I returned to the subject at hand. “So the ladies of the Affluence have been having sterile daughters. But the vast majority of women don’t belong to the Affluence. They can’t afford to buy colored, scented, and prettily packaged contraceptives. Yet you speak as if this thing’s worldwide. How come?”
“Impermease stops cell division, but very selectively. It stops rapidly dividing cells. Such as cancer cells. It’s sold as a cancer prophylactic under the trade name Bancan. Black tablets in a container with a crushed crab on the cover.”
“Christ! I took those once when I thought—” I stopped, suddenly ashamed of an empty fear. For months I’d been afraid to show my wart to the doc.
“You and a hell of a lot of other people. Cancerphobia— fear of cancer—has been endemic in Europe and North America for years. Men as much as women. Bancan won’t have harmed you! If only the stuff had made mens’ balls drop off it would have saved a lot of women from a lot of misery.” “Christ! So Bancan’s Impermease too! And masses of people take it regularly.” I looked at the floor. “And the FTA wouldn’t have dared to stop the sale of Bancan. Not even if they’d known.”
“Well, they know now! And they’re trying to stop it being used without facing the public. The Bancan you buy today is a placebo.”
Another bit of Administration flim-flam! But one I could excuse. I thought of the howl if they’d tried to ban it openly. “So they’ve stopped it. But I still don’t see how that affects the non-affluent. They can’t afford Bancan any more than their women can afford Noncon.”

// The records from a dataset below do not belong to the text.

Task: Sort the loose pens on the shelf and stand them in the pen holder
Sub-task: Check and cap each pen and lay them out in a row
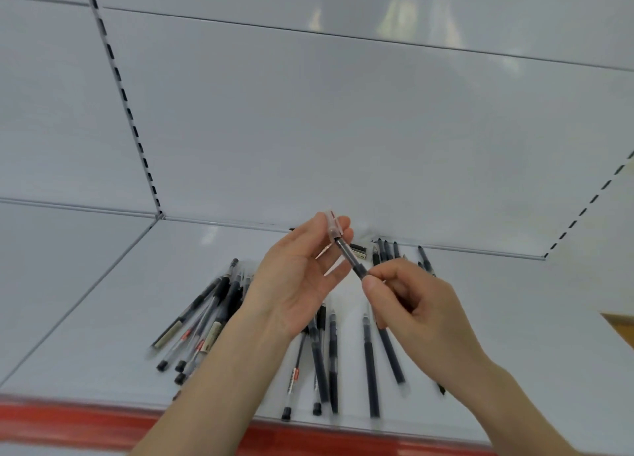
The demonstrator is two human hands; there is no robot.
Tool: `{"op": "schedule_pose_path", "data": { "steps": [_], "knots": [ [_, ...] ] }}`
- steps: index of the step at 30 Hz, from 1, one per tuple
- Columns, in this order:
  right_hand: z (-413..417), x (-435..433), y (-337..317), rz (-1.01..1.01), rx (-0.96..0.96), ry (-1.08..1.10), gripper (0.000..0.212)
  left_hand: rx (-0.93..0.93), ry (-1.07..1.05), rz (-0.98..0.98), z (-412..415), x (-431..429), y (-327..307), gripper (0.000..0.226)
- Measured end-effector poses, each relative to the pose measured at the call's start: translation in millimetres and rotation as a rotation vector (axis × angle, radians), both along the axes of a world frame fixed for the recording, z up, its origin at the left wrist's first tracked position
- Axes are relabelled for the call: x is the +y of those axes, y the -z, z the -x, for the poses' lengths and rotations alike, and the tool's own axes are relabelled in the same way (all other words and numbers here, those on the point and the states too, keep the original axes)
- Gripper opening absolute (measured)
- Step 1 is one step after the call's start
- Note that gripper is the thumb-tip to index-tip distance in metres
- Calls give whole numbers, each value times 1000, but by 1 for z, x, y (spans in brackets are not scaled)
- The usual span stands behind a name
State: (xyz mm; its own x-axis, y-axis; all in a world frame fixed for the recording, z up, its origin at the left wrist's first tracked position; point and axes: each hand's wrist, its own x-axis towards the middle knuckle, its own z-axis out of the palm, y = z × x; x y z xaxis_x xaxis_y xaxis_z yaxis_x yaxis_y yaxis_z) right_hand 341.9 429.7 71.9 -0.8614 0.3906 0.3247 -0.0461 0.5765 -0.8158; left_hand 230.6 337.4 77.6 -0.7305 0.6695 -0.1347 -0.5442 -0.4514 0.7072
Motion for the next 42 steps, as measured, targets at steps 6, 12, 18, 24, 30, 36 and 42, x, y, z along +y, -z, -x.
{"op": "schedule_pose_path", "data": {
  "steps": [6,12,18,24,30,36,42],
  "knots": [
    [0,2,0,73,-29,-10,17,347,-195,123,-5,-1,5,23],
    [-2,10,2,68,-39,-5,20,472,-252,194,-9,6,10,18],
    [5,28,-2,82,-154,-44,17,509,-228,226,3,11,7,16],
    [21,93,14,-130,-282,151,17,815,-179,625,19,12,28,20],
    [50,95,33,-358,-468,163,24,1256,8,1088,19,12,41,30],
    [68,80,37,-509,-687,175,45,1313,64,1175,23,6,47,37],
    [68,82,35,-434,-753,159,44,1290,26,1162,38,9,46,28]
  ]
}}
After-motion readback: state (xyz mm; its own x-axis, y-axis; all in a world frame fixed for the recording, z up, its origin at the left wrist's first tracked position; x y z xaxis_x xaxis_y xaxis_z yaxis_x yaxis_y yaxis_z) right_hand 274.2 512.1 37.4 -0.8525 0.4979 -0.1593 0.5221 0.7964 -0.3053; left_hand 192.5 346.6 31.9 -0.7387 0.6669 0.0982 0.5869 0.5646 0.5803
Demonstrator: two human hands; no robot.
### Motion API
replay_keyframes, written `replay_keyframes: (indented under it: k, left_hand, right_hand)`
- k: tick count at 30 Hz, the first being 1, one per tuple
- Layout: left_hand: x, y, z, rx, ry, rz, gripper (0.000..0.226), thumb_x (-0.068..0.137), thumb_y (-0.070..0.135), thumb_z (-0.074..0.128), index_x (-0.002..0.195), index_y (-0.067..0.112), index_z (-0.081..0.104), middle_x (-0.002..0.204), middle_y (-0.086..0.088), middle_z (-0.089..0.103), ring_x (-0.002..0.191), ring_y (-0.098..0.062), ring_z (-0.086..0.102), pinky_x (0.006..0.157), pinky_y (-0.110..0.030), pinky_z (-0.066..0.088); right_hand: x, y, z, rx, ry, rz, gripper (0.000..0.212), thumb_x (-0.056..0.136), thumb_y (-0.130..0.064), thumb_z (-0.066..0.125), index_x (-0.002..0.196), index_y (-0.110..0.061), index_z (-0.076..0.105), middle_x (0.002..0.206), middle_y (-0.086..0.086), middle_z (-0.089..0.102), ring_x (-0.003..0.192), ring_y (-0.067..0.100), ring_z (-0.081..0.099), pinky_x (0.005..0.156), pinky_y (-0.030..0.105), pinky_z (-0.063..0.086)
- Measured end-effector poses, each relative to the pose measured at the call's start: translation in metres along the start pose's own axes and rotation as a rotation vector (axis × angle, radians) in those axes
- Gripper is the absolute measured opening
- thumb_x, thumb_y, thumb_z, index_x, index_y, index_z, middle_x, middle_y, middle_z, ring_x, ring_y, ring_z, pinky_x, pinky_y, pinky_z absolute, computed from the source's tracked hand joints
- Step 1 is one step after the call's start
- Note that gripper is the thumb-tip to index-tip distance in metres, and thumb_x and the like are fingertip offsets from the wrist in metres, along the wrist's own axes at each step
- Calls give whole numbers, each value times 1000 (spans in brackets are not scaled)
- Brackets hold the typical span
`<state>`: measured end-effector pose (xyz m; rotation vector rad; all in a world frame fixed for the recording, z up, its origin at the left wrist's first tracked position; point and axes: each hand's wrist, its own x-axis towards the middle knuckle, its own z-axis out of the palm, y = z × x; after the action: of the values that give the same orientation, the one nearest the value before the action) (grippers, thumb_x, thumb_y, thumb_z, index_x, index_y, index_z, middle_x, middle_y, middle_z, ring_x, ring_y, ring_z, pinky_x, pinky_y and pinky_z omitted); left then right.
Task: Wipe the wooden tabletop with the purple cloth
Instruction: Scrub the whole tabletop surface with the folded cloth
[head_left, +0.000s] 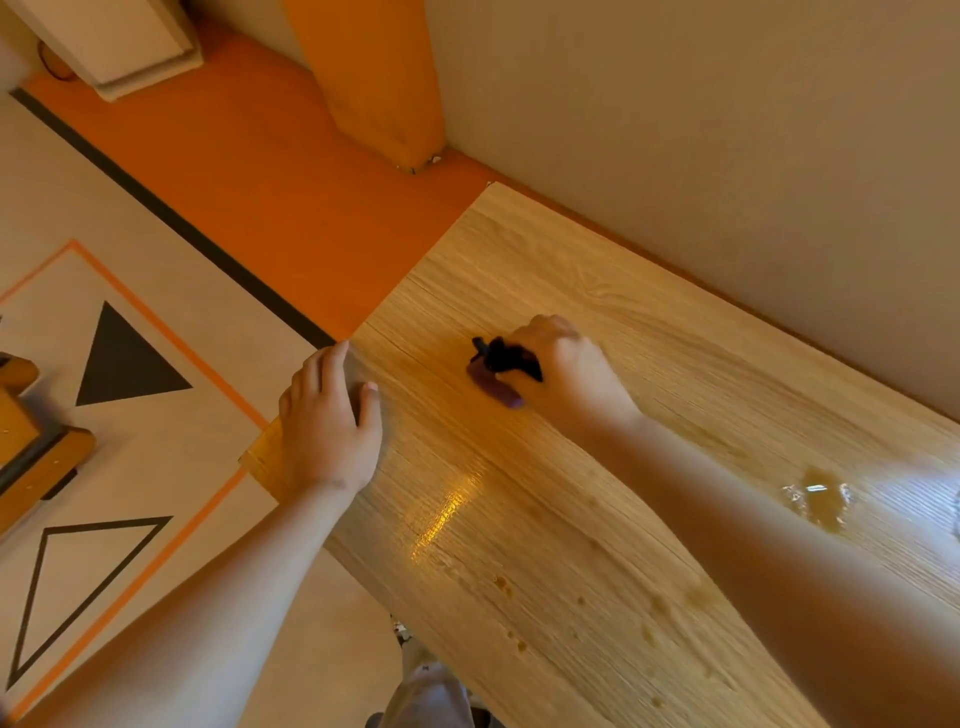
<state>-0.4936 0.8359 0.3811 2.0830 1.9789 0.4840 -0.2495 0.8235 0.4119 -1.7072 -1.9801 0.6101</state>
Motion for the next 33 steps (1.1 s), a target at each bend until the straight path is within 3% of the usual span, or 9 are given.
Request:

“Impermease is easy and cheap to produce. For over twenty years they’ve been making it by the megakilo.” Judith sighed, then clenched her fists. “Not to sell as expensively packaged tablets of Noncon and Bancan. When I described how it stopped division in rapidly dividing cells I gave the clue to its third use. Probably by far its most important use. It stops cell division in insect pupa. So it’s a first-class insecticide. And the insects never have a chance to develop resistance. It’s now the pesticide of choice all over the world. Mogro—the farmer’s friend. Without it the cost of food would quadruple and most farmers would go bankrupt.”
“And millions would starve in the famines. That seems a legitimate use for Impermease. As long as the farmer’s daughter keeps her hands out of the insecticides. I suppose—” I looked up at her. “Oh no!”